African-American (AA) men are a priority audience for CaP screening interventions to promote IDM, and faith-based settings have been shown to be an effective venue to reach this population. Therefore we used predominantly AA churches to develop and test our intervention.
Participants (N=73) were recruited and the intervention was administered by an AA health educator.
We developed and pre-tested a CaP screening IDM intervention based on the Ottawa Decision Support Framework and the Health Belief Model.
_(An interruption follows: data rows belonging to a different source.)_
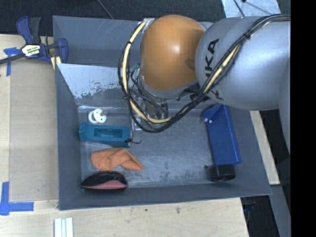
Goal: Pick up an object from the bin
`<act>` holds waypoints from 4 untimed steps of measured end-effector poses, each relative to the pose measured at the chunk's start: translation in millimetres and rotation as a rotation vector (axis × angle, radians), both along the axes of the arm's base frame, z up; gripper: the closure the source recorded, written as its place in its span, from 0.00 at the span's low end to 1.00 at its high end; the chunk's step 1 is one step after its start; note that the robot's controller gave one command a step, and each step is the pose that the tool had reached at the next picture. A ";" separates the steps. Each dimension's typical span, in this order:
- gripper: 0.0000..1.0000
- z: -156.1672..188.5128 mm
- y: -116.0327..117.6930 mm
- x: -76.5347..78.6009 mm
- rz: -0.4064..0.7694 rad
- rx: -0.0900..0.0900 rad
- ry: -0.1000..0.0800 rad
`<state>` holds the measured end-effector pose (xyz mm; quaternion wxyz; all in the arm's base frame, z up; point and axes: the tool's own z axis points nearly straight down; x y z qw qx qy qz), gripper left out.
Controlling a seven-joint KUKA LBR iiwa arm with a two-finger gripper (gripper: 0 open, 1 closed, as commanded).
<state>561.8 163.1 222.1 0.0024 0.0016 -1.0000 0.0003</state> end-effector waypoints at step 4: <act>0.00 -116.2 3.1 -39.2 0.015 0.000 -0.003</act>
Offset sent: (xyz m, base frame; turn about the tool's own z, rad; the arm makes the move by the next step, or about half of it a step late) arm -0.0221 0.0149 -0.0916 -0.0963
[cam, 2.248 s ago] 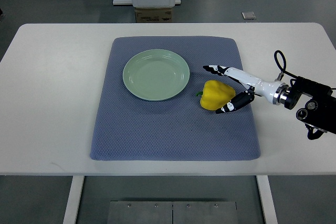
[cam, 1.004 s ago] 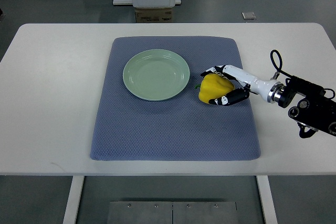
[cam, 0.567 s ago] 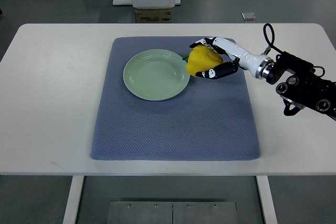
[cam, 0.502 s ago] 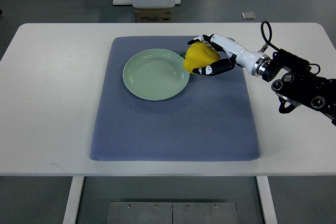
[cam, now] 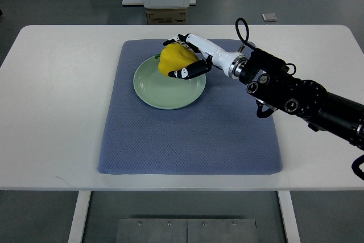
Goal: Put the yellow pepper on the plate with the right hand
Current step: 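Lift the pepper with the right hand and carry it over the plate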
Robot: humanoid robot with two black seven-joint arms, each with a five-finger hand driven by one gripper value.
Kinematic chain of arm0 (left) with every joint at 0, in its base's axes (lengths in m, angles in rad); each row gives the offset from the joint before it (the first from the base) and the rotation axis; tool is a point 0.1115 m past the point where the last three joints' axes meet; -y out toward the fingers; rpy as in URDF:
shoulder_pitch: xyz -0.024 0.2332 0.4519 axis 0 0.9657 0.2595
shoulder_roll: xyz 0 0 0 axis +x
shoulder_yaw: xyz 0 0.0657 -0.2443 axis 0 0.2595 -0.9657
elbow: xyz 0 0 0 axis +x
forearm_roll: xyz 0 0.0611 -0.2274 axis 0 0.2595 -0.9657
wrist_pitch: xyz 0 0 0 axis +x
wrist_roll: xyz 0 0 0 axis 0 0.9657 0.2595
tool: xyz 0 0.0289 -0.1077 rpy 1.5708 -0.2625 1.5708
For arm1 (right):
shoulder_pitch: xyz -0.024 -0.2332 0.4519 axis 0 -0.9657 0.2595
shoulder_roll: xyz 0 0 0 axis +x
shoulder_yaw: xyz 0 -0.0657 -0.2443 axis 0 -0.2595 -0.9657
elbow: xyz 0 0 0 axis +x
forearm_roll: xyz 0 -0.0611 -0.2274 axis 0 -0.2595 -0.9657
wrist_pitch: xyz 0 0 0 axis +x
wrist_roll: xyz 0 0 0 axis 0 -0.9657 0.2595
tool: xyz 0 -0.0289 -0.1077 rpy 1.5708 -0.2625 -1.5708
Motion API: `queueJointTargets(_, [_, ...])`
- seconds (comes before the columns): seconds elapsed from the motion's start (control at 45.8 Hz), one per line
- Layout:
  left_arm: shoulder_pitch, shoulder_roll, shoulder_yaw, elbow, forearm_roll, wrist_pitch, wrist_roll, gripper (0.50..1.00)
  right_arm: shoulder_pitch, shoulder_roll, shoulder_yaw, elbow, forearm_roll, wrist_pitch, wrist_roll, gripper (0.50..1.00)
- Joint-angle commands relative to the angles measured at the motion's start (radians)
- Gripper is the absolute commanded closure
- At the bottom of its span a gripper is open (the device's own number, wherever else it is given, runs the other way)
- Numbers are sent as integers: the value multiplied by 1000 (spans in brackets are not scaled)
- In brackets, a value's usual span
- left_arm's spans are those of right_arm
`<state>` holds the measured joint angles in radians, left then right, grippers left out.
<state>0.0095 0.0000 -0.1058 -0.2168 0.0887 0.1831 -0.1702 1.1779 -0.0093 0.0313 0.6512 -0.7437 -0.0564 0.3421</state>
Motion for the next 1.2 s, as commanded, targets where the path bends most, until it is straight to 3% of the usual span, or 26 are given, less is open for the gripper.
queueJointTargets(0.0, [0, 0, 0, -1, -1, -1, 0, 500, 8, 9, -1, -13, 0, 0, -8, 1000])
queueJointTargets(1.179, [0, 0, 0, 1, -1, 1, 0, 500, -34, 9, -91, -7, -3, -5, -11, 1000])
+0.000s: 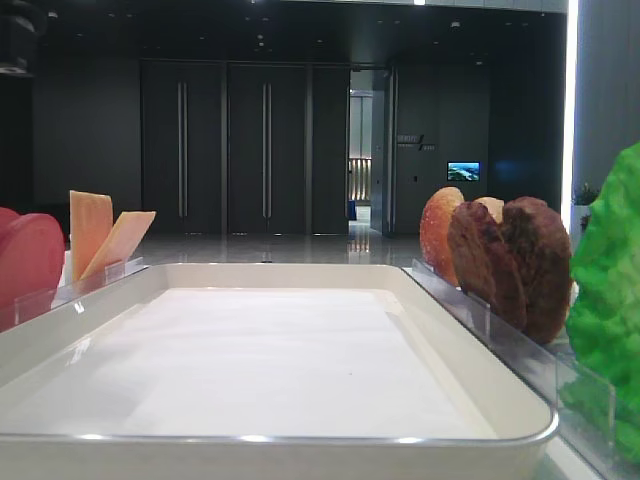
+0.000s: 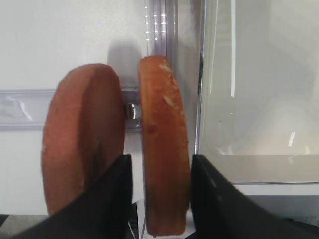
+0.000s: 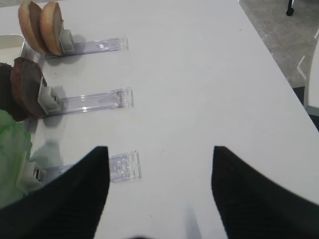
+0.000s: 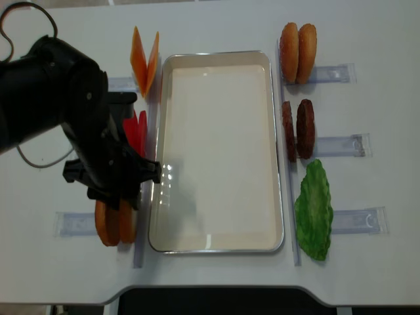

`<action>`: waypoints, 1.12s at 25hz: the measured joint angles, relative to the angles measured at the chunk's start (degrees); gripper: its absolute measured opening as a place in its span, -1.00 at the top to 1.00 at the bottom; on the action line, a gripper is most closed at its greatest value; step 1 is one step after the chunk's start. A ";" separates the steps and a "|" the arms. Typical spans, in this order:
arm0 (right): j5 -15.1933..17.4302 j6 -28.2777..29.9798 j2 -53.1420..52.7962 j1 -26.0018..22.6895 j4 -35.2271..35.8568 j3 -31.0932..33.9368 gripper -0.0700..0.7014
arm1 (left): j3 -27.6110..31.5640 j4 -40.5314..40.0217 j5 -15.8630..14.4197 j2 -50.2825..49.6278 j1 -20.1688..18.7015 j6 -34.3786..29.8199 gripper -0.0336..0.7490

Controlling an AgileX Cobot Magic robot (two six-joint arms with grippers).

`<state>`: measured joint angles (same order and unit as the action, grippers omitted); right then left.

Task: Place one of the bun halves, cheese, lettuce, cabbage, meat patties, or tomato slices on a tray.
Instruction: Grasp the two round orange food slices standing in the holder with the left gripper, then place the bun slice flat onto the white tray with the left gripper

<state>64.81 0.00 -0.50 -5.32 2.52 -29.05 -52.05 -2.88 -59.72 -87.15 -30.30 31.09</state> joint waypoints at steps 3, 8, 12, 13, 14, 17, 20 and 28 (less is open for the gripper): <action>0.00 0.00 0.00 0.00 0.00 0.00 -0.29 | 0.00 0.00 -0.52 0.00 0.00 -0.14 0.38; 0.00 0.00 0.00 0.00 0.00 0.00 -0.29 | 0.00 -0.61 -1.10 0.00 0.00 -0.19 0.52; 0.00 0.00 0.00 0.00 0.00 0.00 -0.29 | 0.00 -0.61 -1.16 0.00 0.00 -0.19 0.53; 0.00 0.00 0.00 0.00 0.00 0.00 -0.29 | 0.00 -0.61 -1.16 0.00 0.00 -0.19 0.54; 0.00 0.00 0.00 0.00 0.00 0.00 -0.29 | 0.00 -0.61 -1.22 0.00 0.00 -0.19 0.54; 0.00 0.00 0.00 0.00 0.00 0.00 -0.29 | 0.00 -0.54 -1.63 0.52 0.00 -0.19 0.54; 0.00 0.00 0.00 0.00 0.00 0.00 -0.29 | 0.00 -0.05 -2.18 3.35 0.00 -0.25 0.54; 0.00 0.00 0.00 0.00 0.00 0.00 -0.29 | -2.88 6.23 -2.27 13.92 0.00 -2.51 0.55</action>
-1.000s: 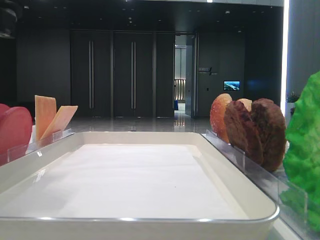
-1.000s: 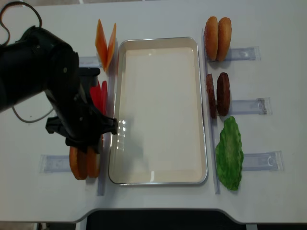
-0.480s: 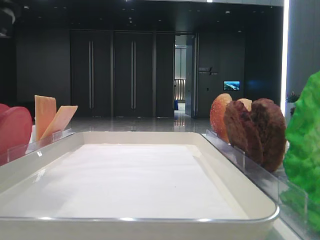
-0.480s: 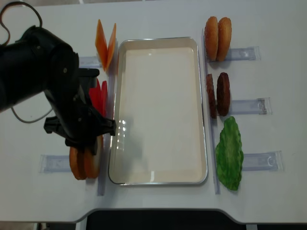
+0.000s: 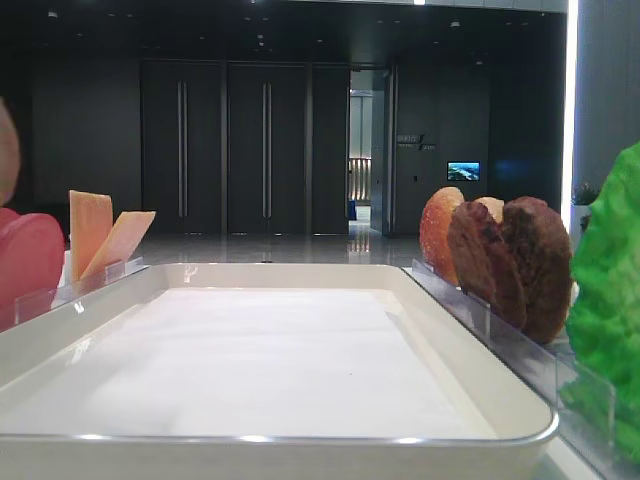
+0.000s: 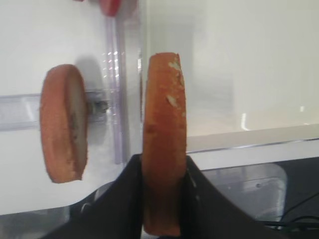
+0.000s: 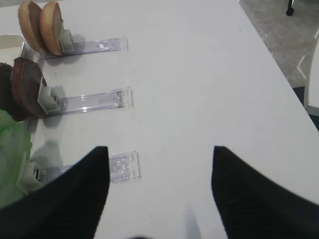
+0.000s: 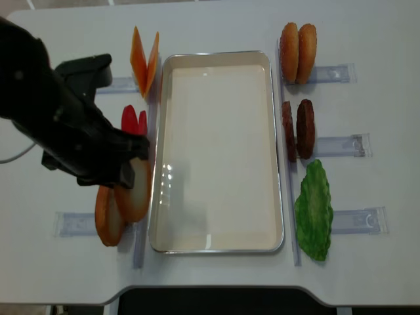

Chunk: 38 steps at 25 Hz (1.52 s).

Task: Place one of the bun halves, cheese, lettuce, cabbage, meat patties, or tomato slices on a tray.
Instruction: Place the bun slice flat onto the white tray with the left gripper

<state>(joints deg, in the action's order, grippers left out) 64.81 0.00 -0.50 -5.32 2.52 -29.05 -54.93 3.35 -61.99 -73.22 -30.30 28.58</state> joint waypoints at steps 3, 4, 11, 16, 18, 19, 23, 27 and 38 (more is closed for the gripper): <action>0.00 0.00 0.00 0.00 0.00 0.00 -0.29 | -0.07 4.21 2.70 4.11 0.00 -2.91 0.55; 0.00 0.00 0.00 0.00 0.00 0.00 -0.29 | -0.07 6.08 3.90 4.77 0.00 -4.59 0.55; 0.00 0.00 0.00 0.00 0.00 0.00 -0.29 | -0.07 16.97 11.82 4.70 0.31 -16.28 0.55; 0.00 0.00 0.00 0.00 0.00 0.00 -0.29 | 1.46 27.57 14.88 2.04 3.98 -28.19 0.55; 0.00 0.00 0.00 0.00 0.00 0.00 -0.29 | 3.31 32.25 16.21 0.77 5.22 -33.80 0.55; 0.00 0.00 0.00 0.00 0.00 0.00 -0.29 | 4.13 34.90 16.60 0.06 5.94 -37.01 0.55; 0.00 0.00 0.00 0.00 0.00 0.00 -0.29 | 7.17 44.34 17.60 -3.24 8.74 -47.43 0.55; 0.00 0.00 0.00 0.00 0.00 0.00 -0.29 | 8.47 50.67 18.07 -7.11 11.14 -55.35 0.55; 0.00 0.00 0.00 0.00 0.00 0.00 -0.29 | 8.47 65.23 15.78 -19.47 13.06 -72.06 0.55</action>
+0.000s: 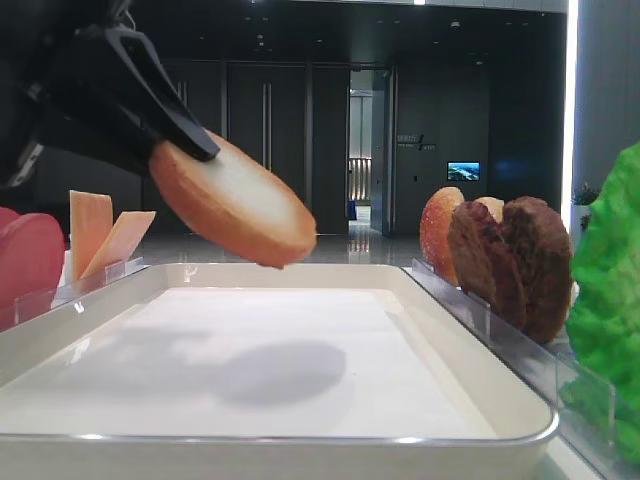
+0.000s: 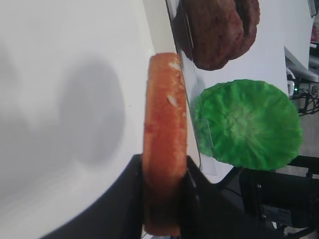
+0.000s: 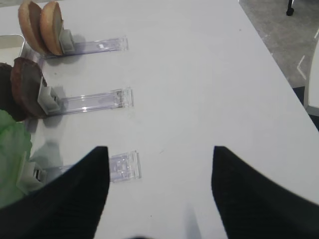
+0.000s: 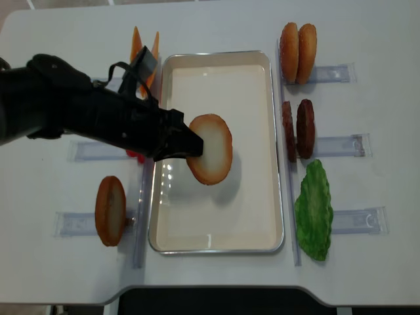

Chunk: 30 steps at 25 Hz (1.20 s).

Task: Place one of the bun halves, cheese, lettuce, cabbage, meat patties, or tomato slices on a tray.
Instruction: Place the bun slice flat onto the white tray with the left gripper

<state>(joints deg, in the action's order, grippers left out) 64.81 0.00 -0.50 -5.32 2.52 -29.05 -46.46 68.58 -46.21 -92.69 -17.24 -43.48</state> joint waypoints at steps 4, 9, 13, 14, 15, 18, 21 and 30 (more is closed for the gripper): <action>0.00 0.00 0.00 0.00 0.00 0.00 -0.29 | 0.00 2.80 -1.38 -3.91 0.00 -3.05 0.55; 0.00 0.00 0.00 0.00 0.00 0.00 -0.29 | 0.00 3.21 -1.42 -5.56 0.05 -3.17 0.55; 0.00 0.00 0.00 0.00 0.00 0.00 -0.29 | 0.00 3.38 -1.30 -6.94 0.05 -3.04 0.55; 0.00 0.00 0.00 0.00 0.00 0.00 -0.29 | 0.00 3.38 -1.26 -7.30 0.05 -2.98 0.55; 0.00 0.00 0.00 0.00 0.00 0.00 -0.29 | 0.00 3.38 -1.24 -7.64 0.05 -2.98 0.55; 0.00 0.00 0.00 0.00 0.00 0.00 -0.29 | 0.00 3.39 -0.82 -8.26 0.05 -2.55 0.55; 0.00 0.00 0.00 0.00 0.00 0.00 -0.29 | 0.00 3.15 0.44 -8.58 0.05 -1.51 0.55; 0.00 0.00 0.00 0.00 0.00 0.00 -0.29 | 0.00 3.12 2.14 -9.54 0.05 -1.30 0.55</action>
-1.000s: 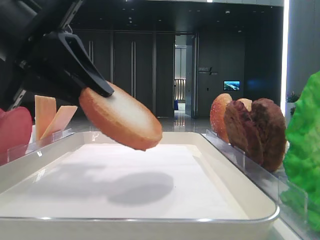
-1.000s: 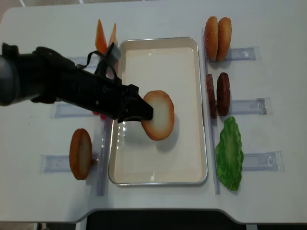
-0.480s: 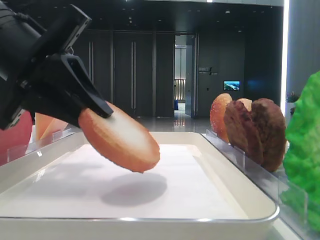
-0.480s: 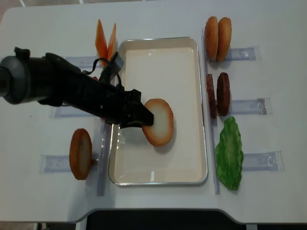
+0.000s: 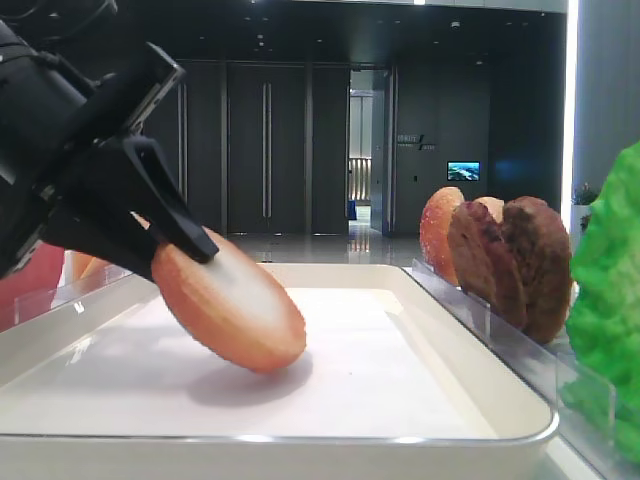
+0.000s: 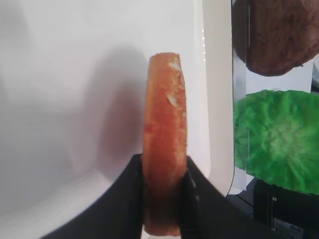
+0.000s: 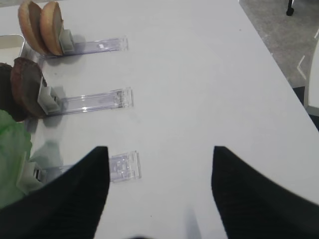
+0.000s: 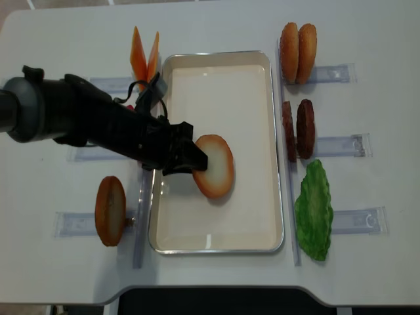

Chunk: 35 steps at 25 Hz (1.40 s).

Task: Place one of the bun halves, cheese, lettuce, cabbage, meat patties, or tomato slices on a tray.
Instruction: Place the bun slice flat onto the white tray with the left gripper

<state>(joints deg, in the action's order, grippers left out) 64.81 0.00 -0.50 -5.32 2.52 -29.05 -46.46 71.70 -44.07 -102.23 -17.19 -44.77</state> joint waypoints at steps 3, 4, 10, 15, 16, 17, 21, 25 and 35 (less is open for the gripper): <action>0.00 0.00 0.00 0.00 0.00 0.00 -0.29 | 0.00 0.05 0.00 -1.13 0.00 0.05 0.55; 0.00 0.00 0.00 0.00 0.00 0.00 -0.29 | 0.00 0.05 0.00 -1.32 0.00 0.05 0.55; 0.00 0.00 0.00 0.00 0.00 0.00 -0.29 | 0.00 0.24 -0.22 -1.40 0.00 0.30 0.54; 0.00 0.00 0.00 0.00 0.00 0.00 -0.29 | 0.00 -0.63 -1.41 -1.40 0.00 1.43 0.41; 0.00 0.00 0.00 0.00 0.00 0.00 -0.29 | 0.00 -1.09 -1.48 -1.40 0.00 1.85 0.39; 0.00 0.00 0.00 0.00 0.00 0.00 -0.29 | 0.00 -1.63 -1.48 -1.40 0.00 2.48 0.38; 0.00 0.00 0.00 0.00 0.00 0.00 -0.29 | 0.00 -4.06 -1.48 -1.42 0.00 4.85 0.35; 0.00 0.00 0.00 0.00 0.00 0.00 -0.29 | 0.00 -6.42 -1.48 -1.28 0.00 6.98 0.19; 0.00 0.00 0.00 0.00 0.00 0.00 -0.29 | 0.00 -15.41 -1.50 3.22 1.72 15.26 -0.25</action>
<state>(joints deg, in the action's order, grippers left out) 64.81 0.00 -0.50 -5.32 2.52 -29.05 -46.46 56.30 -45.56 -99.01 -15.48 -29.51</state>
The intervention included a tool called the ‘Road Map’ that depicts the potential consequences of a decision to undergo, or to forgo screening. A quasi-experimental design was used to test the intervention.
The main outcome measures were change in knowledge and self-efficacy post intervention.
CaP knowledge (p<0.0001) and self-efficacy (p=0.025) significantly increased.
A church-based intervention delivered by anAA health educator is a promising strategy for promoting IDM among AA men.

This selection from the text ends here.